Manu Souza, Diretor de Universidades Públicas da UEE-SP e
Maria Clara, Coordenadora do DCE da USP e do CAELL
A reitoria de Aluísio Segurado, capacho do governador de extrema direita de São Paulo, Tarcísio de Freitas, deu uma gratificação de R$ 4.500 por dois anos para os professores de início de carreira e nada para técnicos-administrativos e estudantes. Diante dessa provocação, os técnicos responderam rápido, com um ato que contou com mais de 3 mil pessoas no dia 14 de abril, e na sequência deflagraram greve exigindo isonomia na bonificação.
Pouco mais de uma semana depois, os estudantes também entraram em greve pelas suas pautas. A reitoria ficou com medo e recuou, dando bonificação de R$ 1.600 para todos os técnicos.
Ao ter que atender a pauta dos técnicos, Aluísio e Tarcísio pensaram que conseguiriam dividir a luta, mas fracassaram. Foram realizados novos atos unificados, e a luta segue independente do fim – vitorioso – da greve dos servidores.

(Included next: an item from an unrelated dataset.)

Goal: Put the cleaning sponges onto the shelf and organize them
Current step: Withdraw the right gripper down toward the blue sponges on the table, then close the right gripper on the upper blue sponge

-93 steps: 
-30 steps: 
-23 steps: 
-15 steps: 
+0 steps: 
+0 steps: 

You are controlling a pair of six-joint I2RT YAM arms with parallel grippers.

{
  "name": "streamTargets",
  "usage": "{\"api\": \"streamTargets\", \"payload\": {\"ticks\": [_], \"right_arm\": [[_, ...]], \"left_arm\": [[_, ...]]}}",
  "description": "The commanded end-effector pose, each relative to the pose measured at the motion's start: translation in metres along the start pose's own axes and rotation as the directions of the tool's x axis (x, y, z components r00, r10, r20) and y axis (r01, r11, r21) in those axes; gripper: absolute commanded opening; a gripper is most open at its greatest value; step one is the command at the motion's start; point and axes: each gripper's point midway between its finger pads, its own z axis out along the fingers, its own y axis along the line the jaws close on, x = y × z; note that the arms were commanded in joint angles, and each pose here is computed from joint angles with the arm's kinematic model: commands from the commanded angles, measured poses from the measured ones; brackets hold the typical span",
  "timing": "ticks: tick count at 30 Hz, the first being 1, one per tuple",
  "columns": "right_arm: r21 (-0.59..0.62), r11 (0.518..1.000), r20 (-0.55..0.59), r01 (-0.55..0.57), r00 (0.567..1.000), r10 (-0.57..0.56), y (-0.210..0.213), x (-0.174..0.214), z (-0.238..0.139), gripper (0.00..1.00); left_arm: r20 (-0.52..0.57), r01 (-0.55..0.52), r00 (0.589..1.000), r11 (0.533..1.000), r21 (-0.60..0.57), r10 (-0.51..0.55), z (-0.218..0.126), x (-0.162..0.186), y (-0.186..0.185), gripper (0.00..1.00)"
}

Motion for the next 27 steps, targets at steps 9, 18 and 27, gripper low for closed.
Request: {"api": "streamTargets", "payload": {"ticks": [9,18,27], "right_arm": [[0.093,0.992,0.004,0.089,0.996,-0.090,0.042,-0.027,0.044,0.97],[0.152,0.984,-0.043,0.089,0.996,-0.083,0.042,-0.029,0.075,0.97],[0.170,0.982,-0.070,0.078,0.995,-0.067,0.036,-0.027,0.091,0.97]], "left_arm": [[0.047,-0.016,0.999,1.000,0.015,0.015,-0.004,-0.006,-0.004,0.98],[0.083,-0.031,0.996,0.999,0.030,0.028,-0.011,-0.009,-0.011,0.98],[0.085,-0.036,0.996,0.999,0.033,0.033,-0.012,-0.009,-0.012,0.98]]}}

Nossos aliados são os trabalhadores e, nessa luta, não podemos ter confiança em nenhuma reitoria, governo ou instituição burguesa. A unidade entre estudantes e trabalhadores é um grande patrimônio da greve da USP, um caminho a ser seguido nas federais e na UERJ, onde os técnicos já estão em greve.
Entenda
Mais de 130 cursos em greve
Da capital ao interior, a greve ganhou imensa adesão, porque a situação dos estudantes é gravíssima, em especial a permanência estudantil. Se liga nas reivindicações da greve:
Minuta dos espaços estudantis
A minuta da reitoria proibia os centros acadêmicos de alugarem espaços da faculdade para vendinhas e lanchonetes, na prática acabando com a principal fonte de financiamento das entidades estudantis, uma prática digna dos tempos da ditadura militar para desarticular o movimento estudantil.
Papfe (Bolsa permanência)
Hoje, 36% dos estudantes pobres que solicitam a bolsa permanência não a recebem. Para piorar, seu valor é de R$ 850, que não chega nem perto de garantir aluguel, transporte e alimentação em São Paulo – muito menos perto da USP. Por isso, uma das principais pautas é o aumento da Papfe para o valor do salário mínimo paulista (R$ 1.804).
Bandejão
No cardápio: rato, barata, larva, pedra e até caco de vidro. Os restaurantes universitários são uma das principais políticas de permanência da universidade, mas quase todos foram entregues para empresas terceirizadas. A terceirização significa uma comida de qualidade horrível, superlotação, filas que ultrapassam uma hora e superexploração do trabalho das terceirizadas, que trabalham tanto quanto as concursadas, mas não têm direito sequer ao ônibus circular ou aos hospitais.
Moradia
No Butantã, o Crusp está caindo aos pedaços. Os estudantes sofrem com a falta constante de água e energia, e quem chega agora na universidade tem que morar amontoado na associação de moradores por meses até conseguir uma vaga. No Direito e no quadrilátero da Saúde, EACH, e em diversos interiores, nem sequer há moradia estudantil. A reitoria apresenta um auxílio de R$ 300 para os moradores do Crusp, o que não dá sequer para pagar o transporte do mês.
Cotas trans
O Brasil é o país do mundo que mais mata pessoas trans e travestis. Relegadas aos piores postos de trabalho ou à prostituição, o ensino superior não está na rota. O Grupo de Trabalho conquistado na greve de 2023 sobre cotas trans teve como conclusão, por parte da reitoria, que a USP não precisa de cotas. Por isso, defendemos a implementação de cotas trans já, pelo direito de acessar a universidade.

Às ruas
Por uma greve unificada das estaduais paulistas para derrotar Tarcísio
O projeto do governador é privatizar tudo. Foi assim com a Enel, a CPTM e a Sabesp, e é o rumo da USP. Contraditoriamente, a USP tem dinheiro sobrando em caixa, mas não investe em permanência – enquanto cede a patente de nossas pesquisas para multinacionais e está de portas abertas para encher o bolso do setor privado. A lógica da reitoria e do governador é a mesma: garantir o lucro dos bilionários, expulsar os estudantes pobres da universidade pela falta de permanência e privatizar.
Por outro lado, a Unesp e a Unicamp sofrem com a falta de repasse de orçamento, e o Instituto de Artes da Unesp está ocupado. No dia 4 de maio, tivemos um dia de paralisação unificada das estaduais durante a negociação com os reitores e o governador. Agora, defendemos a construção de uma greve unificada das três estaduais que se junte aos professores do município e categorias em luta. Para isso, convocamos todos a ocuparem as ruas no próximo dia 20, na Marcha Estadual contra Tarcísio.